This procedure will add a liquid-cooled blade to an HPE Cray EX system.
The Cray command line interface (CLI) tool is initialized and configured on the system. See Configure the Cray Command Line Interface.
Knowledge of whether DVS is operating over the Node Management Network (NMN) or the High Speed Network (HSN).
Blade is being added to an existing liquid-cooled cabinet in the system.
The Slingshot fabric must be configured with the desired topology for desired state of the blades in the system.
The System Layout Service (SLS) must have the desired HSN configuration.
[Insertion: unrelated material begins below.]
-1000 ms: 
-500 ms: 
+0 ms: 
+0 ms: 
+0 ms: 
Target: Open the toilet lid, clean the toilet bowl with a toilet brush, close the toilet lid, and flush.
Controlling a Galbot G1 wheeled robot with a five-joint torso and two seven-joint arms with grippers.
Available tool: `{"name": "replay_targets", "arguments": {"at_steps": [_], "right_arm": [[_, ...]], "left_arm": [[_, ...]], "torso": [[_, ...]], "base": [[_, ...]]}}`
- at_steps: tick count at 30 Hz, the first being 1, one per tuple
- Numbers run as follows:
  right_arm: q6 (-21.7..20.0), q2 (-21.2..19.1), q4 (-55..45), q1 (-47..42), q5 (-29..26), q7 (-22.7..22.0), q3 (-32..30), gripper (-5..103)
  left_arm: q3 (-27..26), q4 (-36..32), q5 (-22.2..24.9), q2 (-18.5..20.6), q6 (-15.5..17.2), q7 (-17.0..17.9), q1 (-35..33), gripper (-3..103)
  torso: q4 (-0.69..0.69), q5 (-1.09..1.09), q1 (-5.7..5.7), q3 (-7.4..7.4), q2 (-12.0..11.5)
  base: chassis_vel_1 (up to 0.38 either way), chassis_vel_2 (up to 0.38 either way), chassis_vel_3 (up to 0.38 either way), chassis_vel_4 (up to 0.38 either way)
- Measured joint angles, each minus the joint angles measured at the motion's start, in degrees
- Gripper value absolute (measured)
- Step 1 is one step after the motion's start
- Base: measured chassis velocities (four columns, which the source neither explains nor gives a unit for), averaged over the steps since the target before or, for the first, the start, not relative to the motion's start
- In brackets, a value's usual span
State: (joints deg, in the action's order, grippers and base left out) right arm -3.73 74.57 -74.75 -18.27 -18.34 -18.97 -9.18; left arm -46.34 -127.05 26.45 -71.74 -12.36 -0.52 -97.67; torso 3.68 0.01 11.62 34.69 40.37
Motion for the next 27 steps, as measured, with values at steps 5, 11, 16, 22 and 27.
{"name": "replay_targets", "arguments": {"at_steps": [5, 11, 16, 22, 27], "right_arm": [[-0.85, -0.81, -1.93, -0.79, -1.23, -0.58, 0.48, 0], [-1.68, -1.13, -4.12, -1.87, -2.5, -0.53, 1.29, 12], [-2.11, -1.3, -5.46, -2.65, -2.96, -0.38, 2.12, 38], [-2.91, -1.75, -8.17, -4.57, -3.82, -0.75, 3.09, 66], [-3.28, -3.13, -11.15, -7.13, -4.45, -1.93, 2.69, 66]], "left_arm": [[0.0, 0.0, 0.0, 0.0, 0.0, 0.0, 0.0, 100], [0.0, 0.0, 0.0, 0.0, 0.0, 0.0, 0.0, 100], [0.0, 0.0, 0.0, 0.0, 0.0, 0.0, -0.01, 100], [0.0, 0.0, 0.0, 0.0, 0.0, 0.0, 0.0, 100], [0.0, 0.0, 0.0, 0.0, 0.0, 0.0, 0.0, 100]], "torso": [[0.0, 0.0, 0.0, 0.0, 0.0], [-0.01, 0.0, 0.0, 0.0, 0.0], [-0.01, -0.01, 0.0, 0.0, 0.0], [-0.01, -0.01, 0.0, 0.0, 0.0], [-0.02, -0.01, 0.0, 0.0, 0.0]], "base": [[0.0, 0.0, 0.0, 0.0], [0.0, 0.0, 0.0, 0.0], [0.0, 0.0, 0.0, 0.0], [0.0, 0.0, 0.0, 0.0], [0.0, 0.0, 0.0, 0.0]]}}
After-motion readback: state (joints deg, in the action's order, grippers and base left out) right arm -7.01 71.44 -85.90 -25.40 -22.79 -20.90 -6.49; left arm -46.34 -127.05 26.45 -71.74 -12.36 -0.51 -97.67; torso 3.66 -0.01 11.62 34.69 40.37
Check the status of the high-speed network (HSN) and record link status before the procedure.
The System Admin Toolkit (SAT) is installed and configured on the system.
The blades must have the coolant drained and filled during the swap to minimize cross-contamination of cooling systems.
(ncn-mw#
) Begin discovery for the blade.
Use the sat swap
command to map the nodes’ Ethernet interface MAC addresses to the appropriate IP addresses and component names (xnames), and begin discovery for the blade.
The --src-mapping
and --dst-mapping
arguments may be used to pass in the Ethernet interface mapping files containing the IP
addresses, MAC addresses, and component xnames for the nodes on the blade. If the slot was previously populated, the file passed into the
--src-mapping
argument should be the mapping file saved during the
Removing a Liquid-cooled Blade from a System Using SAT procedure, and the
--dst-mapping
argument should be a mappings file of the MAC addresses, IP addresses, and component xnames from the new blade. If the new
blade was removed from another system, the mappings file was saved while performing the
Removing a Liquid-cooled Blade from a System Using SAT procedure on the other system.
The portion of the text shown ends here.